The state Department of Military and Veterans Affairs reported 22 deaths across all six homes it operates in Pennsylvania. But the Chester County coroner said Wednesday that she had found 34 deaths at Southeastern alone.
However, Carelli and other department officials acknowledged Wednesday that, because of the unavailability of tests, they had been unable to test everyone who died at the facility.
CIVIL LIABILITY PROTECTION
Wolf signed an executive order Wednesday extending protection from civil liability for medical and health care professionals who show they acted in good faith while responding to the pandemic during the state’s disaster emergency.
The order also temporarily relaxed various practitioner regulations, including removing a physician supervision requirement for advanced practice nurses like nurse anesthetists, the Pennsylvania Association of Nurse Anesthetists said.
The organization said suspending that requirement lets hospitals use nurses to fill critical roles outside the operating room during the pandemic. Nurse anesthetists have skills critical to the coronavirus response because they can help intubate patients and manage them on ventilators.

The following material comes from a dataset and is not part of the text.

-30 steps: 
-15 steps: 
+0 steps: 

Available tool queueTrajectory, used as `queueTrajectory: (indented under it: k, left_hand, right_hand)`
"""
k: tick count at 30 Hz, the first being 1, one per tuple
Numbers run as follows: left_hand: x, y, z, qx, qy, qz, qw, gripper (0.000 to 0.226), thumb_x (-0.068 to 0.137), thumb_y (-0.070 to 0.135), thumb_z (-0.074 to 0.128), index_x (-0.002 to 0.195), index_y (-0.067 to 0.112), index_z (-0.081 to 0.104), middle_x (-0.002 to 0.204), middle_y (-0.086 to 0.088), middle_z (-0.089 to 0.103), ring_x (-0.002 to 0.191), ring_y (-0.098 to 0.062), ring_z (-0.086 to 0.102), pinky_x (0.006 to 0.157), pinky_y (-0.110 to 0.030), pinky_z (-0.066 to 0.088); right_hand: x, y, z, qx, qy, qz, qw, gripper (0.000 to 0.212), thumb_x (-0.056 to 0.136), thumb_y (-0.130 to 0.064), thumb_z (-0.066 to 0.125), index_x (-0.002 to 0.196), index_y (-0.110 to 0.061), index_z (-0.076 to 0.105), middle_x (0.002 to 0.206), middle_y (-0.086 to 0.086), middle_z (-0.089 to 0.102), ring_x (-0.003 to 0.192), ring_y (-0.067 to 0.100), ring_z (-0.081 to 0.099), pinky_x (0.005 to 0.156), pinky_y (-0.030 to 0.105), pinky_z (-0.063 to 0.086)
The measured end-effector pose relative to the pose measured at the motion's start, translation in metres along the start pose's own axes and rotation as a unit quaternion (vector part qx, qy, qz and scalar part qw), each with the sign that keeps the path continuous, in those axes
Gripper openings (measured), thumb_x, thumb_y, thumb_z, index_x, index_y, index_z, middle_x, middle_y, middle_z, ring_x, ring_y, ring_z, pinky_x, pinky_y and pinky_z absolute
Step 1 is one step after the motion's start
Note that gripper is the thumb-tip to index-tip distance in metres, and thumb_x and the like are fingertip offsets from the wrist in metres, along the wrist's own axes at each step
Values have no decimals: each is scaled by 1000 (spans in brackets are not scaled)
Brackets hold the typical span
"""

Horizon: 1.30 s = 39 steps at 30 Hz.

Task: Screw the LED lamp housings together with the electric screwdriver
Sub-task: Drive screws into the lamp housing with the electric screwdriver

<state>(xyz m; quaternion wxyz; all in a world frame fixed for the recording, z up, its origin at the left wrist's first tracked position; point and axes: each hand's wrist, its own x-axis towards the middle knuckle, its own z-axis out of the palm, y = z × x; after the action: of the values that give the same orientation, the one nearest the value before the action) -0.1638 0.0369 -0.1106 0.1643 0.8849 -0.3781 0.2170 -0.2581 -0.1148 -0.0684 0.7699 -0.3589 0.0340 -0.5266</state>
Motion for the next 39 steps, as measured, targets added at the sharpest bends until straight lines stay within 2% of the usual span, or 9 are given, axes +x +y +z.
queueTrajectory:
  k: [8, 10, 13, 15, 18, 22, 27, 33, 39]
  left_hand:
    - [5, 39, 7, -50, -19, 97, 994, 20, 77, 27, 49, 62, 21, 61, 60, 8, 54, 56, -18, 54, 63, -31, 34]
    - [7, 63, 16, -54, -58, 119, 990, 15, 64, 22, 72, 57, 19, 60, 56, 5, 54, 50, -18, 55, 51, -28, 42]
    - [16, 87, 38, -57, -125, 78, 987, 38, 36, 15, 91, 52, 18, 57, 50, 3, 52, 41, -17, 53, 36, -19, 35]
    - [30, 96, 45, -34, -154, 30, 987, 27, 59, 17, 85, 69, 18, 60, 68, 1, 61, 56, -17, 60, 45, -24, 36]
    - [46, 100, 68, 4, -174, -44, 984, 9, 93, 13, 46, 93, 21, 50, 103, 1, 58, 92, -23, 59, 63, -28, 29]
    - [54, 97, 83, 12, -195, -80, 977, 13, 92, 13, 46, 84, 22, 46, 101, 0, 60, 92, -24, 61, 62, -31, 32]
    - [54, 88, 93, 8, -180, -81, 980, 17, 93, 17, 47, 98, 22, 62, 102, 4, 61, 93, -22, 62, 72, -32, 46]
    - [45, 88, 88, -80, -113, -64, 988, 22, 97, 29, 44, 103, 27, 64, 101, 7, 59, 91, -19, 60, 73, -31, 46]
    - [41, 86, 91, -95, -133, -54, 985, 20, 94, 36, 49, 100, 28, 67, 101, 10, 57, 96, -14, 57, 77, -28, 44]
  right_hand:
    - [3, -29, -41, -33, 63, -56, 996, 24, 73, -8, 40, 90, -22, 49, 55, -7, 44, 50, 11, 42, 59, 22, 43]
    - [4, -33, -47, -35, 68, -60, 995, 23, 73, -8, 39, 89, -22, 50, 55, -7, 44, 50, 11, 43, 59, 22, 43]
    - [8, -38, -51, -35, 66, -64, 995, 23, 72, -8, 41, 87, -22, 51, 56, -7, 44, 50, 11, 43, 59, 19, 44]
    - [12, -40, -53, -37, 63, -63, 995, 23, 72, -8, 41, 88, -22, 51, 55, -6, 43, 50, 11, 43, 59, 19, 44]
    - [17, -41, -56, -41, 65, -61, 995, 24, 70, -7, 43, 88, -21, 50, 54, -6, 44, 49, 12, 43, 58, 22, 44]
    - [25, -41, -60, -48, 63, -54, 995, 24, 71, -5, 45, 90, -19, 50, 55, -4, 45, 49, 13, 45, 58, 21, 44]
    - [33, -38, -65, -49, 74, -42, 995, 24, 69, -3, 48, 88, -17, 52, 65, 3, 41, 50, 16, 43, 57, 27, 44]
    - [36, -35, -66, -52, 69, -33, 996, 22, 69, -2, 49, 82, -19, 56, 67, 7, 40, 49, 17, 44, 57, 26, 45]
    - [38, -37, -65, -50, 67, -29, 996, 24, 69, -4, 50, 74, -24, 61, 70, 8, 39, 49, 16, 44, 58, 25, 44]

Liability protection had been sought by the Pennsylvania Medical Society, noting that New Jersey and New York had extended such protections, while broader legislation to that effect has stalled in the state Legislature.
However, the medical society said Wolf’s order did not cover physicians in outpatient offices, such as primary care offices and surgery centers, and said “more needs to be done.”
Meanwhile, a nursing home trade association said it was “shocked and dumbfounded” that Wolf’s order did not cover nursing homes, and the Pennsylvania Chamber of Business and Industry protections should also be extended to the entire medical community, including hospitals and health systems.
The chamber also urged protection for businesses that have overhauled operations to comply with social distancing orders and shifted their production lines to make desperately needed personal protective equipment.
MEMORIAL DAY FLAGS
Montgomery County in hard-hit suburban Philadelphia has postponed the distribution of tens of thousands of flags for Memorial Day, and will distribute them instead ahead of Independence Day.
Dr. Valerie Arkoosh, chair of the Montgomery County Council, said 59,000 flags are normally distributed to 59 organizations such as scout troops, church organizations, rotary clubs and VFW groups who place them at 212 locations.
The county has purchased the flags for this year but “bringing these large numbers of groups together creates the very situation that we have been trying so hard to avoid,” Arkoosh said.
Instead, they are planning to move placing of the 59,000 flags on graves to the Fourth of July “when we believe we will be able to honor the fallen with less risk to the volunteers and to our community.”
77 LIQUOR STORES TO REOPEN
Business reopenings that will begin Friday in 24 counties across northern and northwestern Pennsylvania designated by Wolf as “yellow” zones will include 77 state-owned liquor stores, the Pennsylvania Liquor Control Board said Wednesday.
The stores will limit the number of customers and employees inside to 25 people or less, depending on store size, and require face masks and social distancing.
The first hour will be reserved for older people and others at heightened risk of contracting COVID-19.